What's more, there was a slew of minor classics that would prove to be influential in their own right, like Voivod's Rrroooaarrr, Flotsam and Jetsam's Doomsday for the Deceiver, and Exciter's Unveiling the Madness.

Thrash also began to seep into other genres, merging with hardcore, a combustible mixture, resulting in Carnivore's crushing, intensely un-P.C. self-titled debut, Crumbsuckers' Life of Dreams, and Cryptic Slaughter's Convicted.

Context is crucial to understanding the significance of thrash's emergence at this time.

Hair metal was about to reach its apex, becoming as big as all those ubiquitous AquaNet-suspended bangs with Bon Jovi's Slippery When Wet, Poison's Look What The Cat Dragged In and Cinderella's Night Songs all coming out that year, to the delight of Spandex manufacturers worldwide.

And in perhaps the biggest affront to the Dark Lord's music, Bible 'bangers Stryper released To Hell With The Devil, one of the top-selling albums in the history of the oxymoron that is Christian metal.

Meanwhile, some long-in-the-tooth metal legends were starting to get old in age and sound alike.
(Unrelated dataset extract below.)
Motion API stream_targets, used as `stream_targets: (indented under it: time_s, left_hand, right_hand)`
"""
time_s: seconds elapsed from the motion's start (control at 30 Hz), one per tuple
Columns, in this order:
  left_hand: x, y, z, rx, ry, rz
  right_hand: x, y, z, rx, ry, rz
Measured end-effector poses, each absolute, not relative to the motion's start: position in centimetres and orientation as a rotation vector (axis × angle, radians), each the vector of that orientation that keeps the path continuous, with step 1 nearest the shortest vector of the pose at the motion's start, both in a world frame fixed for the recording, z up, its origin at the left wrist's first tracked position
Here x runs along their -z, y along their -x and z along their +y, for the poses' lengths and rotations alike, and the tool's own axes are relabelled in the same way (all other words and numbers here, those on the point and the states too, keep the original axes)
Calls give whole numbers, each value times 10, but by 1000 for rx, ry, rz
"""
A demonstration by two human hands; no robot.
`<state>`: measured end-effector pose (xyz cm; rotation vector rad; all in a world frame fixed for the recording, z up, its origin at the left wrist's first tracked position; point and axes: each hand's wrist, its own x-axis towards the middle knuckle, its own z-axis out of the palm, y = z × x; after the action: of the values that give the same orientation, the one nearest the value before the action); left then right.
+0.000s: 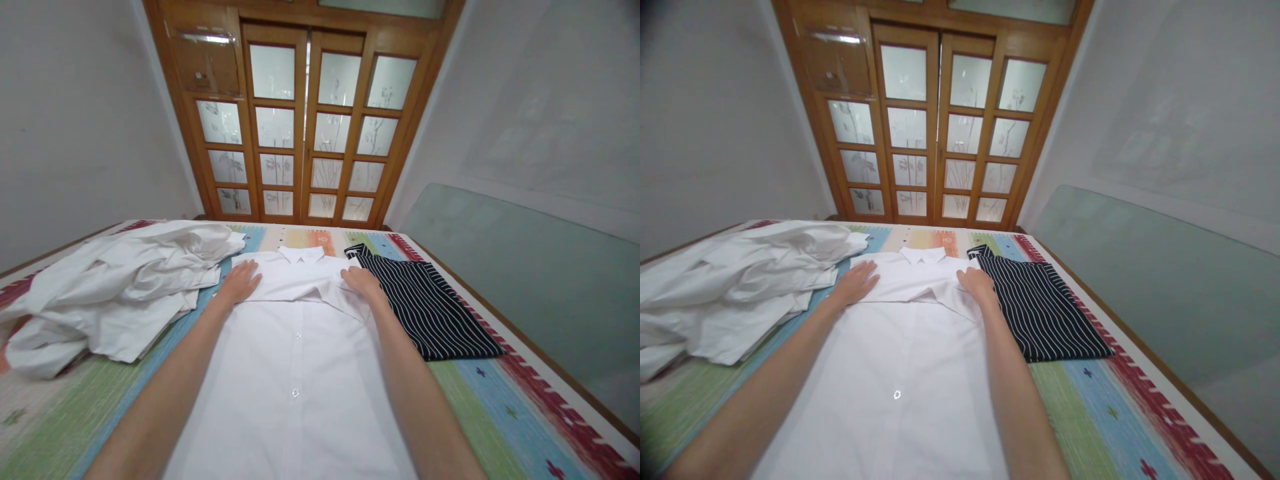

Black Sabbath dropped one of their most middling records, the bluesy, half-baked Seventh Star. Ozzy Osbourne's Ultimate Sin was as bloated and listless as a booze- and drug-addled Ozzy had himself become. Judas Priest's Turbo was highly polarizing thanks to its smash-hit title track, which featured the heavy-metal equivalent of saltpeter: the dreaded synthesizer.

But as poorly received as many of these albums were critically, most of them did big business, as metal was breaking into the mainstream like never before. The problem was, it was also getting as watered down as the draft beer peddled in the arenas these bands now filled.

Metal was once dark, evil, and as abhorrent to parents as a daughter aspiring to a career in animal porn. But for the most part, mid-'80s, MTV-tailored metal was bright, polished to a radio-friendly sheen, and about as dangerous as a Nerf hand grenade.

Thrash was the opposite of all this pretty-boy posturing, right down to its nothing-but-denim look; the standard attire was jean jackets with band buttons on the front and logo patches on the back, Levis tight enough to imperil one's sperm count, and white high-top sneakers to provide maximum traction when fleeing detention.

More important than aesthetics, thrash brought a real sense of danger to the fold, introducing slam dancing to the scene, which originated in punk and morphed into moshing at metal gigs.

You could actually get hurt at a thrash show, while the only injury you'd be in danger of sustaining at a Motley Crue concert would be the occasional singed mane when someone flicked their Bic too close to all those sweet, hairspray-saturated Pomeranian coifs.

The thrash scene was notoriously anti-glam: If you wore eyeliner to an Exodus show, you’d be lucky to escape with only a bruise or two. Less fortunate types might literally get cut with broken glass.

Thrash was serious business — at least on stage. Off it, these dudes partied as hard as they riffed.

If mascara-mad bands like Ratt represented the genre's insatiable libido, metal's id with pants down around its ankles, looking to conquer female flesh more than societal ills, thrash was metal's conscience, its discerning superego, troubled by the world, consuming its ugliness and then spitting it right back into its face.

Thrash was a deafeningly loud, angry voice for change — and while these dudes might not have, in fact, changed the world, the same can't be said of heavy metal.